Saturday, June 28, 2014

The Moving Topic

The Moving Topic is the hypothesis that grammar and syntax are largely irrelevant for the analysis of meaning and that, instead, one needs to consider the accumulation of information and projected expectation that occurs, word by word, as an expression is being understood. The current state of such information and expectation is called the "moving topic". According to best model reasoning, there can be multiple simultaneous instances of different moving topics, when there is ambiguity. The multiplicity gets narrowed down or broadened as the moving topic progresses. Hopefully, resolved to a single possible meaning as the moving topic gets to a point where the ambiguity is resolved. I want to call this hypothesis a neo-Whorfian (or anti-Chomskian) hypothesis.

As far as I can tell the words "grammar" and "syntax" do not have a clear definition. So the following theorem is, in turn, not particularly clear but here it is:

Any grammatical rule, related to the proper formation of sentences can be replaced by a rule for how the moving topic changes and is resolved. 

In terms of translating expressions into meaning, this means that benefits from studying grammar are a subset of benefits from studying the moving topic. As such, who cares what the words "syntax" and "grammar" mean?

But parenthetically if grammar and syntax are irrelevant for meaning, what are they for? I say: for a poetic pleasant sound. Consider for example the two phrases: "floods maroon thousands" vs "flood maroons thousands".  It is simpler to think the "s" at the end of "floods"/"maroons" as having poetic use but no semantic purpose. [Another: "plants you seeded" versus "seeds you planted".] Rules of grammar and syntax become aesthetic rules, divorced (at least a bit) from semantics.
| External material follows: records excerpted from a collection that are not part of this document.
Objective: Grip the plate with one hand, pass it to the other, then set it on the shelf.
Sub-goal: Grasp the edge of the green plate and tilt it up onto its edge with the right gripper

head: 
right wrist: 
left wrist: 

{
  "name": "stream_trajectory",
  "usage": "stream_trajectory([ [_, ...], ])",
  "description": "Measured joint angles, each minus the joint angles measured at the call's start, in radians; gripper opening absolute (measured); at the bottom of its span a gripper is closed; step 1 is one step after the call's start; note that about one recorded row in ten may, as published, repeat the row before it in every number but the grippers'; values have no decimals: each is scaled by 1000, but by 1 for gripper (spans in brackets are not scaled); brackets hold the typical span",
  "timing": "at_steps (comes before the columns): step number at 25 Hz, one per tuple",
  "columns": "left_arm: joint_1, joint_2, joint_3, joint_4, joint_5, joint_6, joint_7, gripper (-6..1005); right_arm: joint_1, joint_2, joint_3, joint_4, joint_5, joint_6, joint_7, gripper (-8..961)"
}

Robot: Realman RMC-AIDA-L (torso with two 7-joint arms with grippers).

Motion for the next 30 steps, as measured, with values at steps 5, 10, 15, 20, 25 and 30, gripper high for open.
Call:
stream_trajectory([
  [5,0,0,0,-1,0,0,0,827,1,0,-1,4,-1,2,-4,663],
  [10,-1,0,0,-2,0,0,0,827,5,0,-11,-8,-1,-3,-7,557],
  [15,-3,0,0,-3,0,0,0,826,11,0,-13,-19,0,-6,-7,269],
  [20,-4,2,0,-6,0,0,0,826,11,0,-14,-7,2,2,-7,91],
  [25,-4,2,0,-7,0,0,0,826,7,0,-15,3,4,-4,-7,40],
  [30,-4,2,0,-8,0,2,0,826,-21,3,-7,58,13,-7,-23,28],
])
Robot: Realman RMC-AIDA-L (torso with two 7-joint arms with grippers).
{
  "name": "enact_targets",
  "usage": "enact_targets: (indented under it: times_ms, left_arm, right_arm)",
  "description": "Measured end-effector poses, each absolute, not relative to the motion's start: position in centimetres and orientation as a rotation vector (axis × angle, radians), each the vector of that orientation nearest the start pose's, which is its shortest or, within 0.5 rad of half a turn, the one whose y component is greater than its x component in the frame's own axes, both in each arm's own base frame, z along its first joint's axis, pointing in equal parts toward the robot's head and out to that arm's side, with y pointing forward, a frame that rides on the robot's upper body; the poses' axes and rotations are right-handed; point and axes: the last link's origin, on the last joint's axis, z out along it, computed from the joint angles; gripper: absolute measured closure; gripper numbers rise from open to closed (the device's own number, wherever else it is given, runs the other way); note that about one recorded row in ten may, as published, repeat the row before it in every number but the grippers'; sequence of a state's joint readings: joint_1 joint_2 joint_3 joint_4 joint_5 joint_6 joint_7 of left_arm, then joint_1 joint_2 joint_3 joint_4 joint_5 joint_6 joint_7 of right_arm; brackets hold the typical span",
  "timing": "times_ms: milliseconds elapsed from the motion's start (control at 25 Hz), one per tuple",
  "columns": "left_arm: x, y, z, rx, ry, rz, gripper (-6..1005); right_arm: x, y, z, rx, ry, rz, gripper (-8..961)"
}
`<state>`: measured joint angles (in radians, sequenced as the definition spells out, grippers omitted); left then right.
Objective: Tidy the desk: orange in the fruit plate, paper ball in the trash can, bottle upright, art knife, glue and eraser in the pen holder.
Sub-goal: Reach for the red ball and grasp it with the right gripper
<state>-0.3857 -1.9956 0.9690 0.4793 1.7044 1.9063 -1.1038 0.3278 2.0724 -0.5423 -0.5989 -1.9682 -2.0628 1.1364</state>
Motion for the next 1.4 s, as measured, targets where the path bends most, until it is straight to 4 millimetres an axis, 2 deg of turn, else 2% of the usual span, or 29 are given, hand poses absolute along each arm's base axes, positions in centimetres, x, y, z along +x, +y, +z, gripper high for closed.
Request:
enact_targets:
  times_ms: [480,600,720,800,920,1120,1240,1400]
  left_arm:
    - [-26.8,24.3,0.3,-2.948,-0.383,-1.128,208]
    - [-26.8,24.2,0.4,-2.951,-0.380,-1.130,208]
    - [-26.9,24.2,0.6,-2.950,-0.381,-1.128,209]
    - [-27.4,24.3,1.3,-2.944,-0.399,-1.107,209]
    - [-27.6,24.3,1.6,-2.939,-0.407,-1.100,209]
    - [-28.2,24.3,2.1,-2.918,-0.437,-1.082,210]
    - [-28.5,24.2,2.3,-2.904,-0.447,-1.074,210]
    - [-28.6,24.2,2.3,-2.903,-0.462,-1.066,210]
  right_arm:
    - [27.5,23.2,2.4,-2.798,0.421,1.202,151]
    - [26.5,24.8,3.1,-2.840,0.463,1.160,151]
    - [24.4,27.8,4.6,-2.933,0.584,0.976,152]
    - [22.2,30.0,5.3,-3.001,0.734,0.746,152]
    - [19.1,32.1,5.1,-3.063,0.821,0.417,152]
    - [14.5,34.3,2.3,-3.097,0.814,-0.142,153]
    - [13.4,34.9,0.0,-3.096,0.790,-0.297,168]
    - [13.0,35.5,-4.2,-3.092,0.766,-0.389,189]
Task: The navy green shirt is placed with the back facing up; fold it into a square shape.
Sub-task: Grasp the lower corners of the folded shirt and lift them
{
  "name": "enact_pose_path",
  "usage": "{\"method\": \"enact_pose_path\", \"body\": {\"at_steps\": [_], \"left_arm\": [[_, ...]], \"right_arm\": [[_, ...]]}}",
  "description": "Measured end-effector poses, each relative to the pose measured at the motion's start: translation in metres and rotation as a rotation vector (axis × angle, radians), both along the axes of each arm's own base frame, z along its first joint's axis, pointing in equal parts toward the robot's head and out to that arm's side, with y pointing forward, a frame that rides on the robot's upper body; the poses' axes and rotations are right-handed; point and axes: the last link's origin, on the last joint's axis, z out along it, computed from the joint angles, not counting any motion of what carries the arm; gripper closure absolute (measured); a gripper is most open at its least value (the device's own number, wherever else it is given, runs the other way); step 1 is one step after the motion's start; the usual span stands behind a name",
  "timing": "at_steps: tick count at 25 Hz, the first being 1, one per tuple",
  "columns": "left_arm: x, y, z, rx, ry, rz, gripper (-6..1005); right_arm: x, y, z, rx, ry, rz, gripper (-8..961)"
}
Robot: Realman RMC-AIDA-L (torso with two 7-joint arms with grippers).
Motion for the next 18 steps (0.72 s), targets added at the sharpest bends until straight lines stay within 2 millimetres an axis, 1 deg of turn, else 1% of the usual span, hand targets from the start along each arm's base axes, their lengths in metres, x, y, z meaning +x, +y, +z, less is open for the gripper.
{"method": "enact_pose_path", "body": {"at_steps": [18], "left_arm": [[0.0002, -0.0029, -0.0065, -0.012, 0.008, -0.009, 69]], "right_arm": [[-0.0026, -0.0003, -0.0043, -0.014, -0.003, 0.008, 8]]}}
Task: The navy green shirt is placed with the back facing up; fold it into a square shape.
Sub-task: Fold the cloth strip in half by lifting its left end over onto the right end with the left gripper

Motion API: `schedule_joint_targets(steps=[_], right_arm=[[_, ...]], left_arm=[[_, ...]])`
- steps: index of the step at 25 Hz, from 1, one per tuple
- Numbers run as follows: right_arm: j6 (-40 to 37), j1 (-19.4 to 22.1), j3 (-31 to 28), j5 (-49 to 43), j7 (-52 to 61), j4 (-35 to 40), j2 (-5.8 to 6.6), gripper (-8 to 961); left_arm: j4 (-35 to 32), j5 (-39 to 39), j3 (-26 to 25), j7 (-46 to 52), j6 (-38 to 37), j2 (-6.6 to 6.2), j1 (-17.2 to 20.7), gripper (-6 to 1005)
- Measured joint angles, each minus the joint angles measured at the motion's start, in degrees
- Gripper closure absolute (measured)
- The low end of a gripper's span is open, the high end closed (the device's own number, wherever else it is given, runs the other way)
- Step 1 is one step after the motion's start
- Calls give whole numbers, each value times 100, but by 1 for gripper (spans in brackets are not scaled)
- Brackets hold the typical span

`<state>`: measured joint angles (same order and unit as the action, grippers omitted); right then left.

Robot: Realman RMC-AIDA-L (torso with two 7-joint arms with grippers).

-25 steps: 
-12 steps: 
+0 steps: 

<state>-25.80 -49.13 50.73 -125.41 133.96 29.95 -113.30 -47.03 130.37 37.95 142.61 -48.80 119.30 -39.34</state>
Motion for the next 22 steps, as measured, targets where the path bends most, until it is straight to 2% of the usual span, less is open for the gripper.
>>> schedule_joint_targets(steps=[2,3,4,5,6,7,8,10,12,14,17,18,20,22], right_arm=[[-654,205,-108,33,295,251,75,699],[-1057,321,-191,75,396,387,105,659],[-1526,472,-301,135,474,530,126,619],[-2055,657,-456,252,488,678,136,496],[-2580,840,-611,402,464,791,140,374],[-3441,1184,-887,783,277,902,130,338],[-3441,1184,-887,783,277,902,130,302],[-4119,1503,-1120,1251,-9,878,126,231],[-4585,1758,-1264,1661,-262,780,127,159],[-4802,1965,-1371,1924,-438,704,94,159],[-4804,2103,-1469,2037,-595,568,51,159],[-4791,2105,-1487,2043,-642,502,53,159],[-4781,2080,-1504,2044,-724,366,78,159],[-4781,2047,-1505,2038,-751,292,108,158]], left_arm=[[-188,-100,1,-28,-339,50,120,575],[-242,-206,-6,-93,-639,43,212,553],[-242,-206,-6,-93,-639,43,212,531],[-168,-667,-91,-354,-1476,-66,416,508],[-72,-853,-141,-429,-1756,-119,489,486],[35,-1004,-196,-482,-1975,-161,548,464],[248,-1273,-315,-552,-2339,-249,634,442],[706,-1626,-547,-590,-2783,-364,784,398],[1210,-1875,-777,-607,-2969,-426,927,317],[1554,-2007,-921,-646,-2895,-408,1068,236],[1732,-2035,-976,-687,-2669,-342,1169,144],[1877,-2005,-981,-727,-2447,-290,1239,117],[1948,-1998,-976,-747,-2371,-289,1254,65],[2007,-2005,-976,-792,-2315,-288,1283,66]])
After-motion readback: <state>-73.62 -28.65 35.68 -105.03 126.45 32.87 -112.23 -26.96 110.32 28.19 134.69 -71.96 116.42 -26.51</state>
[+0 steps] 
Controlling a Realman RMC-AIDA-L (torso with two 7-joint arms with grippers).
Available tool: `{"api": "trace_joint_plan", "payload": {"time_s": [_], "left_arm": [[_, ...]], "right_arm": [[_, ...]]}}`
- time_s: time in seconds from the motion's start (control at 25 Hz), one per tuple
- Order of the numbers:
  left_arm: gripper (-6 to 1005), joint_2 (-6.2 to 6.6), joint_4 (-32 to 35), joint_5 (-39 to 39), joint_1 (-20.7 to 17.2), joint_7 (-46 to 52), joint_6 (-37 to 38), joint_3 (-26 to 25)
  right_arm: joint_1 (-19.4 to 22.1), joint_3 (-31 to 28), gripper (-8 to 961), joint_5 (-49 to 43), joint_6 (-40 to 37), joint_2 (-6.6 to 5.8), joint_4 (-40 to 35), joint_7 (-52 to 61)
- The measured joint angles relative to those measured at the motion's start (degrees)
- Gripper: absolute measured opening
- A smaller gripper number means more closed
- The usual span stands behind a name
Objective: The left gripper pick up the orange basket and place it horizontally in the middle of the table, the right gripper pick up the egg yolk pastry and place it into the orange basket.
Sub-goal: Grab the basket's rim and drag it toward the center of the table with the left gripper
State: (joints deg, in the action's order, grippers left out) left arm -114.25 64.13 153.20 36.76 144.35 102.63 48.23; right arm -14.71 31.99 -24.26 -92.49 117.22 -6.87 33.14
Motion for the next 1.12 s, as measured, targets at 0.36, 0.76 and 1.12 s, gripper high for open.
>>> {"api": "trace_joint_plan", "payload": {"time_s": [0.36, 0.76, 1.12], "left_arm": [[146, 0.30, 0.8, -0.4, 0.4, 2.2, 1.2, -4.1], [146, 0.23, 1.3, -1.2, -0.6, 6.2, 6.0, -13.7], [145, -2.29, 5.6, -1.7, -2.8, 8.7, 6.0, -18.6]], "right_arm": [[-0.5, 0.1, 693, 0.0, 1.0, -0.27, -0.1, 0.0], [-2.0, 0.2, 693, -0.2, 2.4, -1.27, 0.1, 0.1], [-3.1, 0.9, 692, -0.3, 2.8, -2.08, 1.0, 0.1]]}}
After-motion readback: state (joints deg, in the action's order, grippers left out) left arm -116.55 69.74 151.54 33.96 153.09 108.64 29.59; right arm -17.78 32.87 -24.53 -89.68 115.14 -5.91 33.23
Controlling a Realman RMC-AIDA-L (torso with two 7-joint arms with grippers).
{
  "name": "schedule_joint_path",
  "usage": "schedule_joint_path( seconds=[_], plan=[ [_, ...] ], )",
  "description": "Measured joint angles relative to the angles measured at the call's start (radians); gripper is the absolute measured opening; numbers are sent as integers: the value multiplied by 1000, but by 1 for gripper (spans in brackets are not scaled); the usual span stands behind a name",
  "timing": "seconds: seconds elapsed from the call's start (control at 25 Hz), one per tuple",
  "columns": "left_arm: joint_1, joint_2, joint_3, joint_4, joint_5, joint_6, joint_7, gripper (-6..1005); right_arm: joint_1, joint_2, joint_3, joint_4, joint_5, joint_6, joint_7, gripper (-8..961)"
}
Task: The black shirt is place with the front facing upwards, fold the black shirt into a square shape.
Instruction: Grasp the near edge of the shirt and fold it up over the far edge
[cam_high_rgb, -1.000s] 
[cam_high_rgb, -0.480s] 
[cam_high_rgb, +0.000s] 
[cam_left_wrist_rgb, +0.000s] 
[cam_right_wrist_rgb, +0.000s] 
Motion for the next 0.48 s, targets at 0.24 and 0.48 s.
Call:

I propose this extreme anti-Chomskian view, not because I know it is true, but because it is easier to work from in the analysis of narrow world expressions. In this extreme approach one also denies the usefulness of the general concept of "language". Rather than working with a pure, ideal, Platonic concept, it is easier to deny such idealization and focus, instead, on "expression" and the anthropology of how people express themselves.